Well,--but isn't the stature stunted, physical, as well as mental
and moral, when life is forced to reproduce itself, generation
after generation, among the unnatural conditions of slums and
industrialism? . . . Can you nourish men upon poisons century by
century, and expect them to retain the semblance of men?

They had bothered Han Kwang-wuti; who could do little more than
hold his own against them, and leave them to his successor to
deal with as Karma might decree. Karma, having as you might
say one watchful eye on Rome and Europe, and what need of
chastisement should arise after awhile at that western end of the
world, provided Han Mingti with this Pan Chow; who, being a
soldier of promise, was sent upon the Hun war-path forthwith.

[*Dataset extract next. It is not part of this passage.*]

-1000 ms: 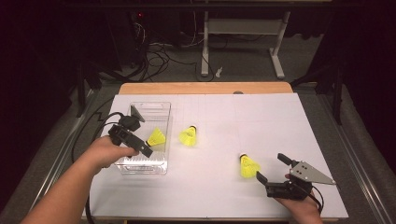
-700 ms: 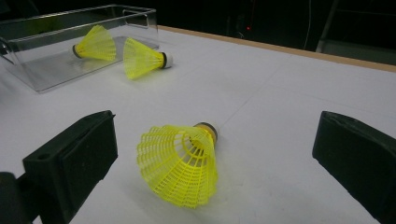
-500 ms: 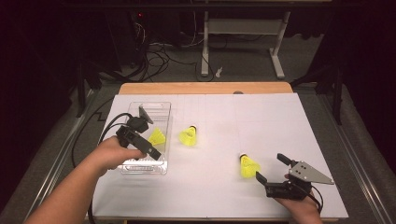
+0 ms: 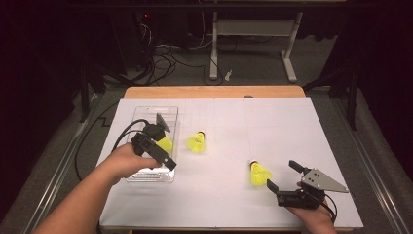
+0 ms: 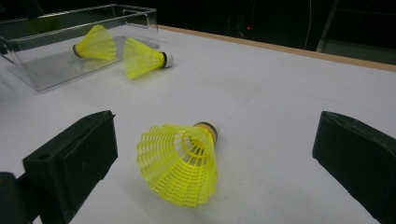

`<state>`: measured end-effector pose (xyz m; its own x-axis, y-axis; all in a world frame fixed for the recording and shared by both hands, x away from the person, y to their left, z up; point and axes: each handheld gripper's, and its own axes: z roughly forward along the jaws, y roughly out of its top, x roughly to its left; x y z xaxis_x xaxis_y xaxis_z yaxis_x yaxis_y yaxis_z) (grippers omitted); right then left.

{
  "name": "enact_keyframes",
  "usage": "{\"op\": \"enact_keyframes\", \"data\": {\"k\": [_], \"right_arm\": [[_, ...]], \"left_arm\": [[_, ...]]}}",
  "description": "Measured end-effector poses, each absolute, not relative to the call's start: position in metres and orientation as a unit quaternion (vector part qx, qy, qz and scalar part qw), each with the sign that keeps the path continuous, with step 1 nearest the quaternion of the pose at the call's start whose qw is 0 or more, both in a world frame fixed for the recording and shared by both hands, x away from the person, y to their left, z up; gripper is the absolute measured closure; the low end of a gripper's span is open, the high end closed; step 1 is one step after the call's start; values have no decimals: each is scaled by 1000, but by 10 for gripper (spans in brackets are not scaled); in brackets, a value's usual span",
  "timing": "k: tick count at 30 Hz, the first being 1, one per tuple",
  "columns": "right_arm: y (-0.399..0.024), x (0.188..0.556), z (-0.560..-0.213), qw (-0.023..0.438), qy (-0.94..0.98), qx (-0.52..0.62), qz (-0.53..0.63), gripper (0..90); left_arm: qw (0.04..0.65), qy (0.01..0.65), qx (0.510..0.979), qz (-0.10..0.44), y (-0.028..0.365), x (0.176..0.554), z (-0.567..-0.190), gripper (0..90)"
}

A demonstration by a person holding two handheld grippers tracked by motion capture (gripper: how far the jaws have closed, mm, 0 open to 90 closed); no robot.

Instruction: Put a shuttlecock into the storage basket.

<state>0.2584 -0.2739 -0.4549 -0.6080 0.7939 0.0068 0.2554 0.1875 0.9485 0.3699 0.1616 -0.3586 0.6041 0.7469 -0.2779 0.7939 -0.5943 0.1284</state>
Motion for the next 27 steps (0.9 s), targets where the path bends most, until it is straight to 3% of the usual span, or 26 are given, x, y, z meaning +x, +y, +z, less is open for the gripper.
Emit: {"op": "enact_keyframes", "data": {"k": [27], "right_arm": [[-273,261,-455,249,725,362,530,7]], "left_arm": [[117,401,902,-111,115,376,-352,6]]}}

Then the miracles began to happen. Pan Chow strolled through
Central Asia as if upon his morning's constitutional: no fuss;
no hurry; little fighting,--but what there was, remarkably
effective, one gathers. Presently he found himself on the
Caspian shore; and if he had left any Huns behind him, they were
hardly enough to do more than pick an occasional pocket. He
started out when the Roman provinces were rising to make an end
of Nero; in the last year of Domitian, from his Caspian
headquarters he determined to discover Rome; and to that end
sent an emissary down through Parthia to take ship at the port of
Babylon for the unknown West. The Parthians (who were all
against the two great empires becoming acquainted, because they
are making a good thing of it as middle-men in the Roman-Chinese
caravan trade), knew better, probably, than to oppose Pan Chow's
designs openly; but their agents haunted the quays at Babylon,
tampered with west-going skippers, and persuaded the Chinese
envoy to go no farther. But I wonder whether some impulse
achieved flowing across the world from east to west at that
time, even though its physical link or channel was thus left
incomplete? It was in that very year that Nerva re-established
constitutionalism and good government in Rome.